" Je m'éveille le matin avec une joie secrète, je contemple la lumière avec ravissement et tout le reste du jour je suis content "
Montesquieu

Ma nouvelle vie à Lîdge

samedi 25 février 2017

Jean Giono : " L'homme qui plantait des arbres "


Lors d’une promenade en Haute-Provence, Jean Giono rencontre un berger, Elzéard Bouffier, 55ans, qui plante des milliers de glands sur cette terre aride et désolée. Au cours des années, ces fruits plantés sont devenus de grands chênes, une forêt.

Une splendeur de lecture ! Et un bel exemple d’écologie avant la lettre !


Vous pouvez lire ce texte en pdf, ici :
http://permaculteur.free.fr/ressources/Giono-arbres.pdf


Extraits :

- Les plus solides qualités craquent sous cette perpétuelle douche écossaise. Les femmes mijotent des rancoeurs. Il y a concurrence sur tout, aussi bien dans la vente du charbon que pour le banc à l’église, pour les vertus qui se combattent entre elles, pour les vices qui se combattent entre eux et pour la mêlée générale des vices et des vertus, sans repos. Par là-dessus, le vent également sans repos irrite les nerfs. Il y a des épidémies de suicides et  de nombreux cas de folies, presque toujours meurtrières.
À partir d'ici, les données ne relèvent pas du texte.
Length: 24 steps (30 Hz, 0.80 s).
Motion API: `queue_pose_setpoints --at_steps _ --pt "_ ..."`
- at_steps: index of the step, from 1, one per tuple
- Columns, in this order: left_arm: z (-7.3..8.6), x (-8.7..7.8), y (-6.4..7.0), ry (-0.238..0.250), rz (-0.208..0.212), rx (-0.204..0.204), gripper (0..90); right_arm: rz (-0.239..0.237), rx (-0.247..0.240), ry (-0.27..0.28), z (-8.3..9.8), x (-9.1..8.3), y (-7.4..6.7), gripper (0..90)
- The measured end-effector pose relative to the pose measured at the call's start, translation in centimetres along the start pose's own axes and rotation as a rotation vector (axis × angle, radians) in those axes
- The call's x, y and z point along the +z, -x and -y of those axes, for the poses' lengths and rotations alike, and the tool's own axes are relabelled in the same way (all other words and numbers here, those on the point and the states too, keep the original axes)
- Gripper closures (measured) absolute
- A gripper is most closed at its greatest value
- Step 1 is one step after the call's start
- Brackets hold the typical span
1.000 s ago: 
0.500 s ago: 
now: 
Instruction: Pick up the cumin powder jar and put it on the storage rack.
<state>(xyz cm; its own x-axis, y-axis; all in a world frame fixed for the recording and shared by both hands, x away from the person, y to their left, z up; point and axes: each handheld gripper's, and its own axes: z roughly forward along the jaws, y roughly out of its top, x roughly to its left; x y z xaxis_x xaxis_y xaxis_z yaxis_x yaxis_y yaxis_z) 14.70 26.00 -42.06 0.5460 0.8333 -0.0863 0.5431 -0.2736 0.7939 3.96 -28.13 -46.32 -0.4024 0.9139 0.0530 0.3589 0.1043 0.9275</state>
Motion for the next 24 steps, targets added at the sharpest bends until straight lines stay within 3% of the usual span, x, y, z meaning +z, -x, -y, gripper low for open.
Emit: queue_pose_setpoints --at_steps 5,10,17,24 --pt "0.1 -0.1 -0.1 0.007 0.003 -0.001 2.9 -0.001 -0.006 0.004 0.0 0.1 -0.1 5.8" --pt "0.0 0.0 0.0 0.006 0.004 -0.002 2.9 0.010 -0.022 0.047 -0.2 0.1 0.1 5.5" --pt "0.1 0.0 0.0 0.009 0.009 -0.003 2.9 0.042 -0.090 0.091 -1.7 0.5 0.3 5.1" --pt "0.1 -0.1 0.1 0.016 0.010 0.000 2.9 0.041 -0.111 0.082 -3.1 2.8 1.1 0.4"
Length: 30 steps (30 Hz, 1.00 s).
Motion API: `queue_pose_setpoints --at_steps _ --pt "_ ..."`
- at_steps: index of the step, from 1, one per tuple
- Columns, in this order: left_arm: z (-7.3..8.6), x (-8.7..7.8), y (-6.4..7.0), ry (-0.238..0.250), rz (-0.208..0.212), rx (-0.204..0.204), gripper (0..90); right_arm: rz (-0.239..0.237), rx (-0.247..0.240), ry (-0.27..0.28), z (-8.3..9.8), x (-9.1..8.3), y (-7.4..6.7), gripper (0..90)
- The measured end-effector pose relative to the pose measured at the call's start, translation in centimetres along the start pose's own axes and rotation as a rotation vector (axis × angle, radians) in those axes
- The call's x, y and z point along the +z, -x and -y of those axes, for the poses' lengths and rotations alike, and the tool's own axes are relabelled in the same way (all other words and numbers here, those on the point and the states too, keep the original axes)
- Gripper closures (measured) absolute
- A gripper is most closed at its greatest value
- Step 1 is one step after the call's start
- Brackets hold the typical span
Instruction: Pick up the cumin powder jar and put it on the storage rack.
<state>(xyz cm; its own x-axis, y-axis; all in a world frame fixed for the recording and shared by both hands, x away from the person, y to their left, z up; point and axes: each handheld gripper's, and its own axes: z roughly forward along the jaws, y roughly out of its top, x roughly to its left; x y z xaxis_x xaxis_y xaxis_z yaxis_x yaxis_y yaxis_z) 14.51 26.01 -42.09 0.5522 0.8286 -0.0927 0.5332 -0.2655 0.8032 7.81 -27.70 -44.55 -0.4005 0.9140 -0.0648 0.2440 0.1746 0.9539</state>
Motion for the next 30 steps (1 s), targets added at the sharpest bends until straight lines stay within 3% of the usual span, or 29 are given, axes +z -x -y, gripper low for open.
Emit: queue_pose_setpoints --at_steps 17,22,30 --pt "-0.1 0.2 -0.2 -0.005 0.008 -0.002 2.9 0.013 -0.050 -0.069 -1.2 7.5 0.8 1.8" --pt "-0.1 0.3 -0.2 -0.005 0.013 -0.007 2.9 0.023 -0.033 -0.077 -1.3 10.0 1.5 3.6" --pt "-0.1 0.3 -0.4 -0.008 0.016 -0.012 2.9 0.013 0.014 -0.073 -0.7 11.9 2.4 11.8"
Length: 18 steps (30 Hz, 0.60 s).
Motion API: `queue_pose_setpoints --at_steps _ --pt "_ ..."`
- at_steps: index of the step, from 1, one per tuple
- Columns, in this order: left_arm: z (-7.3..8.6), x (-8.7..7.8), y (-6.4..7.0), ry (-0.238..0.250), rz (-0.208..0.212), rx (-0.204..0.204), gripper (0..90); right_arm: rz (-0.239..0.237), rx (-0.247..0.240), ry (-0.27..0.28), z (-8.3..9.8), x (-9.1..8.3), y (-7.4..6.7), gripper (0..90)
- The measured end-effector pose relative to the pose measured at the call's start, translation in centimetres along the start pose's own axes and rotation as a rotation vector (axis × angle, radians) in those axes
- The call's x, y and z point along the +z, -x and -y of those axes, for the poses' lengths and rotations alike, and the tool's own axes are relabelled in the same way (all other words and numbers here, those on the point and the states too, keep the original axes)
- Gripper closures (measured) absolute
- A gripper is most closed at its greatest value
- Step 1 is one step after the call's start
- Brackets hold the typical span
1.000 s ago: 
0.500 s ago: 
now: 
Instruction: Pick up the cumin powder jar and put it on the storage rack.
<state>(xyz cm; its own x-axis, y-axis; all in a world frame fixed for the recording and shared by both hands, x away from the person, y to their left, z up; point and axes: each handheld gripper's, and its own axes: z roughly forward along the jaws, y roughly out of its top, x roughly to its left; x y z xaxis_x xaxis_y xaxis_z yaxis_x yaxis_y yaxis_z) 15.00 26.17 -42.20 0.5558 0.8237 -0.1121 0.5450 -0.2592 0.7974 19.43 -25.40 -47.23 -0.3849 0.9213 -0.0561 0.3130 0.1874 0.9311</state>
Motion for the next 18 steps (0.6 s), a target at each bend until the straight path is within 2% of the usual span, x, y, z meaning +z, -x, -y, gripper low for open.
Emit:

-  Depuis trois ans il plantait des arbres dans cette solitude. Il en avait planté cent mille. Sur les cent mille, vingt mille étaient sortis. Sur les vingt mille, il comptait encore en perdre la moitié, du fait des rongeurs ou de tout ce qu’il y a de possible à prévoir dans les desseins de la Providence. Restaient dix mille chênes qui allaient pousser dans cet endroit où il n’y avait rien auparavant.

°°°°°°°°°°°°°°°°°
Une petite anecdote à propos de ce livre. Je regardais ce jeudi un débat politique dont la vedette était Jean-Luc Mélanchon. Un invité surprise parla de cette nouvelle de Giono. Mélanchon répondit : «  Beau texte, en effet, et je le connais. Cependant, ce berger a planté tous ces arbres durant les deux guerres, celle de 14 et celle de 40. .Or j’estime qu’il y a autre chose à faire que de planter des arbres quand les Allemands occupent le pays. Il convient de prendre les armes et de tuer l’ennemi. »

Voici un raisonnement assez odieux et imbécile, monsieur Mélanchon. ( et comme dirait Georges Brassens : «  Sauf le respect que je vous dois … »).